Existe también el asunto de las prácticas burocráticas universitarias, ese mundo gris y oscuro donde, como suele decirse, harían aparecer a Kafka como un escritor costumbrista. El llenado de formatos y solicitudes, la gestión de apoyos, la redacción de informes para competir por estímulos económicos, la acumulación de evidencias e indicadores “objetivos” sobre el desempeño de profesores y estudiantes, son actividades que han creado una nueva metamorfosis universitaria. El Homo Academicus se ha transformado en –o coexiste con- el Homo Burocraticus. Las autoridades universitarias alimentan ilusiones en búsqueda de comportamientos cooperativos, y comprensivos, de estudiantes y profesores para apuntalar extraños sistemas de gestión y administración, esquemas de planificación estratégica y evaluación institucional, mecanismos de aseguramiento de la calidad, de promoción de la imagen universitaria, el empleo de mecanismos de marketing que aseguren visibilidad a los productos universitarios.

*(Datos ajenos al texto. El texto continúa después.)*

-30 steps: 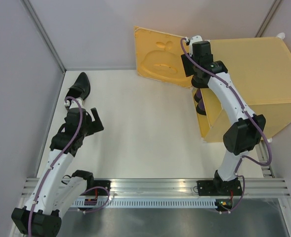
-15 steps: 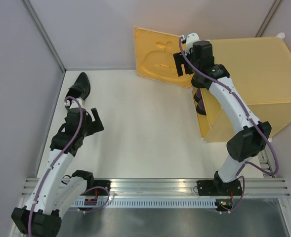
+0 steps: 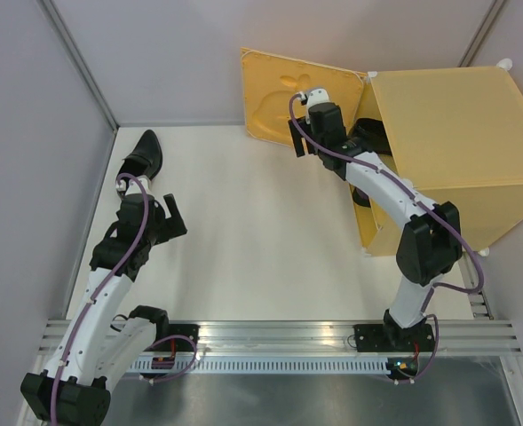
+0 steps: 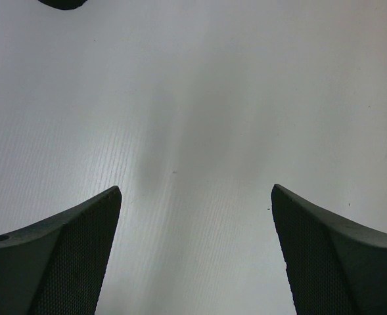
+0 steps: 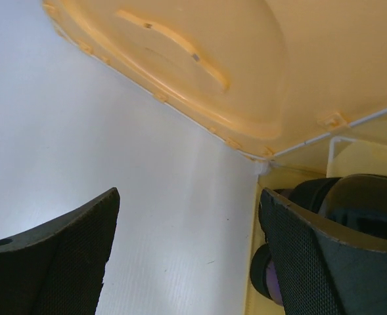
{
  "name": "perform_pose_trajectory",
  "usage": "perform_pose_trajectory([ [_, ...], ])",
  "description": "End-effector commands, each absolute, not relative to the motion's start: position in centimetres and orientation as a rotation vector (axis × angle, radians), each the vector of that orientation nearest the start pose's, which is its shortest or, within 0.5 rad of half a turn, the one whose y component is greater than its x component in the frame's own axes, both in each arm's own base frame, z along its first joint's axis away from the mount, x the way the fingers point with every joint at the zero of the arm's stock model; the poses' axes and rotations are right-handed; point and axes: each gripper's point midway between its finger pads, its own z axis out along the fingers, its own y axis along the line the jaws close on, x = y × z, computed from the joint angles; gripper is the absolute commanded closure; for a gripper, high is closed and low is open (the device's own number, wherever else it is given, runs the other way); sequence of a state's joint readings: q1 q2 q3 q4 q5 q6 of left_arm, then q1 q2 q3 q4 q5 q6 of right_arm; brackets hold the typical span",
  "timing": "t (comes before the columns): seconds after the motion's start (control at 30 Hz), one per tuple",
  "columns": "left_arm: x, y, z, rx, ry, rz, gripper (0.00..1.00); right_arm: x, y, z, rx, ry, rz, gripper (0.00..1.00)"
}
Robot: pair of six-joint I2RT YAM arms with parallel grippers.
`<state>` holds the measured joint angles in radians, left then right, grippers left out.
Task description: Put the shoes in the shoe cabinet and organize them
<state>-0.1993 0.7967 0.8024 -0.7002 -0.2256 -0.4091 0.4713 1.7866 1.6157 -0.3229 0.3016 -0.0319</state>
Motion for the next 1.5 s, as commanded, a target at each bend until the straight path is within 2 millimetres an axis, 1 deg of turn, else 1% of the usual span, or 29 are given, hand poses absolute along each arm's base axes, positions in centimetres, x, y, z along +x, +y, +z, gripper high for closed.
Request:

En los intersticios de estas dimensiones académicas, políticas o burocráticas de las prácticas institucionales, aparece también un puñado de emociones que actúan como lubricantes de la vida universitaria. Son la frustración y la envidia, los temores permanentes y los entusiasmos fugaces, la competencia por recursos escasos (prestigio, dinero, puestos, reconocimientos), pequeñas o grandes grillas cotidianas, mezquindades minúsculas, golpes bajos, amistades verdaderas, solidaridades tribales intensas o comportamientos guiados por egoísmos salvajes. Entre no pocos de los académicos destacados de la vida universitaria, la hoguera de las vanidades no es una metáfora, sino un estilo de vida, una forma de lidiar con el infierno que son los otros. Tal vez esas costumbres explican la (mala) impresión que Schopenhauer tenía de las universidades, cuando escribía, hace casi siglo y medio, en relación a los catedráticos alemanes de su generación: “El escándalo filosófico de los últimos cincuenta años no se hubiera producido de no ser por las universidades y el público estudiantil que asimilaba crédulo todo lo que se le ocurriera decir al catedrático en turno”. Claro: era Schopenhauer, aquel filósofo misantrópico, fulminante y políticamente incorrecto del siglo XIX, cuyas palabras, sin embargo, siguen resultando incómodos recordatorios sobre el orden imaginario y práctico de la vida universitaria.